Hi all!

It does not seem picky about the representation.

   atomic =:[: 5!:1 <
   boxed =: [: 5!:2 <
   f=: +/ % #
   (atomic'f') `:6
+/ % #
   (boxed'f') `:6
+/ % #
   atomic'f'
┌─────────────────┐
│┌─┬─────────────┐│
││3│┌───────┬─┬─┐││
││ ││┌─┬───┐│%│#│││
││ │││/│┌─┐││ │ │││
││ │││ ││+│││ │ │││
││ │││ │└─┘││ │ │││
││ ││└─┴───┘│ │ │││
││ │└───────┴─┴─┘││
│└─┴─────────────┘│
└─────────────────┘
   boxed'f'
┌─────┬─┬─┐
│┌─┬─┐│%│#│
││+│/││ │ │
│└─┴─┘│ │ │
└─────┴─┴─┘

Cheers,

Erling Hellenäs


On 2017-10-25 18:21, Raul Miller wrote:
Yes, sort of, you are building atomic representations there. Note also
that the box drawing characters are used to represent structure - you
did not supply them as literals.

But, take a look at t.c in the J engine source code to see an initial
hint about what I am really talking about. Note also that this
intermediate form is advantageous when supporting J's treatment of
types.

Types are necessary evils (which compilers tend to enshrine).

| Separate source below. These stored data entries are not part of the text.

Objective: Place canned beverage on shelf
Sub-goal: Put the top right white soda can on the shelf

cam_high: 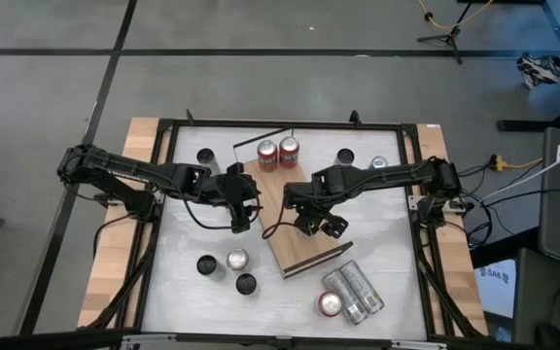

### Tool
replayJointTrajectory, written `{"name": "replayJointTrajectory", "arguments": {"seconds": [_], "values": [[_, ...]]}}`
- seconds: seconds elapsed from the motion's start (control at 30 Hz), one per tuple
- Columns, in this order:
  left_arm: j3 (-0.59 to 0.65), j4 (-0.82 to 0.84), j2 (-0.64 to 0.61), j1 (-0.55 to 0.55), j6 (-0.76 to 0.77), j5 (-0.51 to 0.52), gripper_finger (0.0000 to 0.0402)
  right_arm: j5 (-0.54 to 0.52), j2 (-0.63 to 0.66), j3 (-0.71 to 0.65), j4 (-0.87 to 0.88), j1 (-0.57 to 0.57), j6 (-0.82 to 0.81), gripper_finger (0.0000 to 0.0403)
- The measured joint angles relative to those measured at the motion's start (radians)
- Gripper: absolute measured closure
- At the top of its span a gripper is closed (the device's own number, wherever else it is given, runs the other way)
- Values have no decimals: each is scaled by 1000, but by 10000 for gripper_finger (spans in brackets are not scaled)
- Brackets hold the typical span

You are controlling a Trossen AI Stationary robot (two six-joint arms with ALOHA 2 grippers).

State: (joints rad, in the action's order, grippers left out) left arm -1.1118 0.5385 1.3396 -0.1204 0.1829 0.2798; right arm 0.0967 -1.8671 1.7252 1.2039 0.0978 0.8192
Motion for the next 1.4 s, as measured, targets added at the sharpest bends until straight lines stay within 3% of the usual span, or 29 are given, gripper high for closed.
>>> {"name": "replayJointTrajectory", "arguments": {"seconds": [0.33,1.03,1.4], "values": [[0,8,0,-5,0,-13,210,-17,-18,-2,2,0,-1,17],[0,132,-117,-43,29,26,210,-37,-17,-2,-10,0,-15,19],[0,186,-133,-43,54,26,210,-37,-17,-1,-10,0,-56,117]]}}
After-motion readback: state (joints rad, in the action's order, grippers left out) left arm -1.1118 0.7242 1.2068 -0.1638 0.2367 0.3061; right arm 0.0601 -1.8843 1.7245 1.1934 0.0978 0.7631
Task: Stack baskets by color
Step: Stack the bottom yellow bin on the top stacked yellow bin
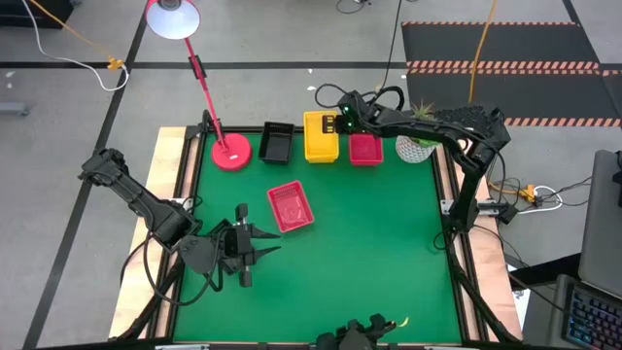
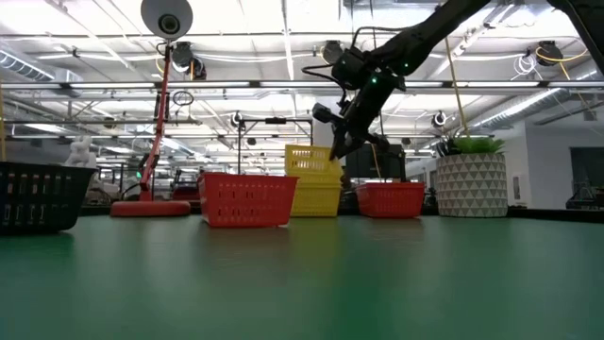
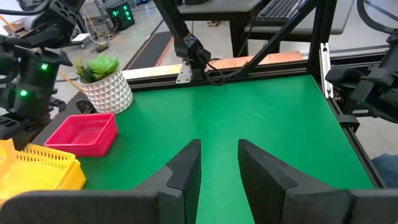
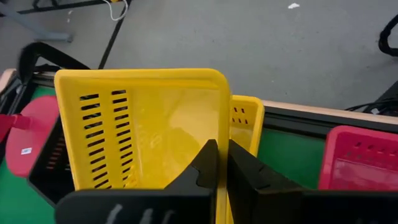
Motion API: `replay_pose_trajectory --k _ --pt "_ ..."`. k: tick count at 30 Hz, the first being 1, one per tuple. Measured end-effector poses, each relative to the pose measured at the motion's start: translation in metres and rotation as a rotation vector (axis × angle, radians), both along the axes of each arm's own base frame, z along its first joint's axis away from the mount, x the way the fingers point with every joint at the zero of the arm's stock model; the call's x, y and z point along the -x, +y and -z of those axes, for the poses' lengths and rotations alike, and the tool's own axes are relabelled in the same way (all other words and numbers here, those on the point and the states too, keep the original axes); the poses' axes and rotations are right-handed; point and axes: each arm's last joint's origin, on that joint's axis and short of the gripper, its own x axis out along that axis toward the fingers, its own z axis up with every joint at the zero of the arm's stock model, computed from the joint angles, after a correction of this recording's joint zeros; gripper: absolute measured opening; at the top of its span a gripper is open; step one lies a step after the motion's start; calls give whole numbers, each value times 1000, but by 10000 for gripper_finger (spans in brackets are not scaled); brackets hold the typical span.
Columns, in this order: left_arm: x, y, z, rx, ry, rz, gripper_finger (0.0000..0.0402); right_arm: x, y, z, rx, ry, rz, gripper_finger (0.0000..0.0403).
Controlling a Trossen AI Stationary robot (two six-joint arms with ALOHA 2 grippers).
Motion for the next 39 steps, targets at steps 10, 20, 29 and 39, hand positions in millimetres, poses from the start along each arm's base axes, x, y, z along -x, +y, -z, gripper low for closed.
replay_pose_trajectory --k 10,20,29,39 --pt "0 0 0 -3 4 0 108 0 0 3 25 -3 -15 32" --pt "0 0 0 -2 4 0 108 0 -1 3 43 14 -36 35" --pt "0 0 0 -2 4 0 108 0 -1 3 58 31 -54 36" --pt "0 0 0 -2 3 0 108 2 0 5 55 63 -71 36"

Atomic representation is structurally similar to J's internal
representation, though, and as it is an executable form (albeit one
that needs a bit more interpretation than the internal
representation), it also qualifies as an intermediate form. Converting
from atomic representation to internal form is not very hard.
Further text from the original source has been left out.